DATA SECTION.
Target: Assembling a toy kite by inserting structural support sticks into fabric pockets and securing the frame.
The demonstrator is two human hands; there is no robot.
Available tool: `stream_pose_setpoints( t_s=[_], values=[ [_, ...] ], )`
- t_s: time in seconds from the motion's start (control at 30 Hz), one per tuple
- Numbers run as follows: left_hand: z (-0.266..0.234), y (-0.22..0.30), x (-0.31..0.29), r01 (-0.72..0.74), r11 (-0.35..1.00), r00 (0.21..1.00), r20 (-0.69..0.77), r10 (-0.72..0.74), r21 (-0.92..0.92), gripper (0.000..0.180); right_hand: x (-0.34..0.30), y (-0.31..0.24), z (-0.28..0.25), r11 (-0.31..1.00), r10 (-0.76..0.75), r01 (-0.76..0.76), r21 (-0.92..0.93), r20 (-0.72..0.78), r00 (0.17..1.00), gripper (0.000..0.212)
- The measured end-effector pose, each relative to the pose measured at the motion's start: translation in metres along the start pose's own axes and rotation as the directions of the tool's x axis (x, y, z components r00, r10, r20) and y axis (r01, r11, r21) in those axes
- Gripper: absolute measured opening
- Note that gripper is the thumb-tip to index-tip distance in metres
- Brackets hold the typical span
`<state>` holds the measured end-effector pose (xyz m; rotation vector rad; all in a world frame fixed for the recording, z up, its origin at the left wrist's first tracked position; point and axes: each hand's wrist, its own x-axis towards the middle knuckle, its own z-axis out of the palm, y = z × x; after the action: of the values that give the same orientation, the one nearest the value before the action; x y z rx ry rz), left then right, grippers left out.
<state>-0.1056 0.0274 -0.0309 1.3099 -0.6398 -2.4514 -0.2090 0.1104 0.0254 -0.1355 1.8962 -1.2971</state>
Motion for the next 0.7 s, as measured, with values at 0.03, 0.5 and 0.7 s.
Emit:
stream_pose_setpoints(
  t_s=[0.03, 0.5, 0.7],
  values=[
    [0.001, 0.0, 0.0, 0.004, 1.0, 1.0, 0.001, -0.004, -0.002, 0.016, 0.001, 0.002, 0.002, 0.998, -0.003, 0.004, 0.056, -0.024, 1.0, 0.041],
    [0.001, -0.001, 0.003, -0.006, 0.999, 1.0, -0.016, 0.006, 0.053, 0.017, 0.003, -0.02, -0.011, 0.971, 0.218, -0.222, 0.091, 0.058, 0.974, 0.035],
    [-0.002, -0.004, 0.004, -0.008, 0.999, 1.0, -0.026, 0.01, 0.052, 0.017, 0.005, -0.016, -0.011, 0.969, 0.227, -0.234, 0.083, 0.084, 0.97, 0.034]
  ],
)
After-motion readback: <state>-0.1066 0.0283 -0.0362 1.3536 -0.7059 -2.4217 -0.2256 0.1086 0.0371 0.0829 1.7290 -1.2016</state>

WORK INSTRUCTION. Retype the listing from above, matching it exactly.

EXERCISE SOLUTION.
Target: Assembling a toy kite by inserting structural support sticks into fabric pockets and securing the frame.
The demonstrator is two human hands; there is no robot.
Available tool: `stream_pose_setpoints( t_s=[_], values=[ [_, ...] ], )`
- t_s: time in seconds from the motion's start (control at 30 Hz), one per tuple
- Numbers run as follows: left_hand: z (-0.266..0.234), y (-0.22..0.30), x (-0.31..0.29), r01 (-0.72..0.74), r11 (-0.35..1.00), r00 (0.21..1.00), r20 (-0.69..0.77), r10 (-0.72..0.74), r21 (-0.92..0.92), gripper (0.000..0.180); right_hand: x (-0.34..0.30), y (-0.31..0.24), z (-0.28..0.25), r11 (-0.31..1.00), r10 (-0.76..0.75), r01 (-0.76..0.76), r21 (-0.92..0.93), r20 (-0.72..0.78), r00 (0.17..1.00), gripper (0.000..0.212)
- The measured end-effector pose, each relative to the pose measured at the motion's start: translation in metres along the start pose's own axes and rotation as the directions of the tool's x axis (x, y, z components r00, r10, r20) and y axis (r01, r11, r21) in those axes
- Gripper: absolute measured opening
- Note that gripper is the thumb-tip to index-tip distance in metres
- Brackets hold the typical span
`<state>` holds the measured end-effector pose (xyz m; rotation vector rad; all in a world frame fixed for the recording, z up, its origin at the left wrist's first tracked position; point and axes: each hand's wrist, its own x-axis towards the middle knuckle, its own z-axis out of the palm, y = z × x; after the action: of the values that give the same orientation, the one nearest the value before the action; x y z rx ry rz), left then right, grippers left out.
<state>-0.1056 0.0274 -0.0309 1.3099 -0.6398 -2.4514 -0.2090 0.1104 0.0254 -0.1355 1.8962 -1.2971</state>
Motion for the next 0.7 s, as measured, with values at 0.03, 0.5 and 0.7 s.
Emit:
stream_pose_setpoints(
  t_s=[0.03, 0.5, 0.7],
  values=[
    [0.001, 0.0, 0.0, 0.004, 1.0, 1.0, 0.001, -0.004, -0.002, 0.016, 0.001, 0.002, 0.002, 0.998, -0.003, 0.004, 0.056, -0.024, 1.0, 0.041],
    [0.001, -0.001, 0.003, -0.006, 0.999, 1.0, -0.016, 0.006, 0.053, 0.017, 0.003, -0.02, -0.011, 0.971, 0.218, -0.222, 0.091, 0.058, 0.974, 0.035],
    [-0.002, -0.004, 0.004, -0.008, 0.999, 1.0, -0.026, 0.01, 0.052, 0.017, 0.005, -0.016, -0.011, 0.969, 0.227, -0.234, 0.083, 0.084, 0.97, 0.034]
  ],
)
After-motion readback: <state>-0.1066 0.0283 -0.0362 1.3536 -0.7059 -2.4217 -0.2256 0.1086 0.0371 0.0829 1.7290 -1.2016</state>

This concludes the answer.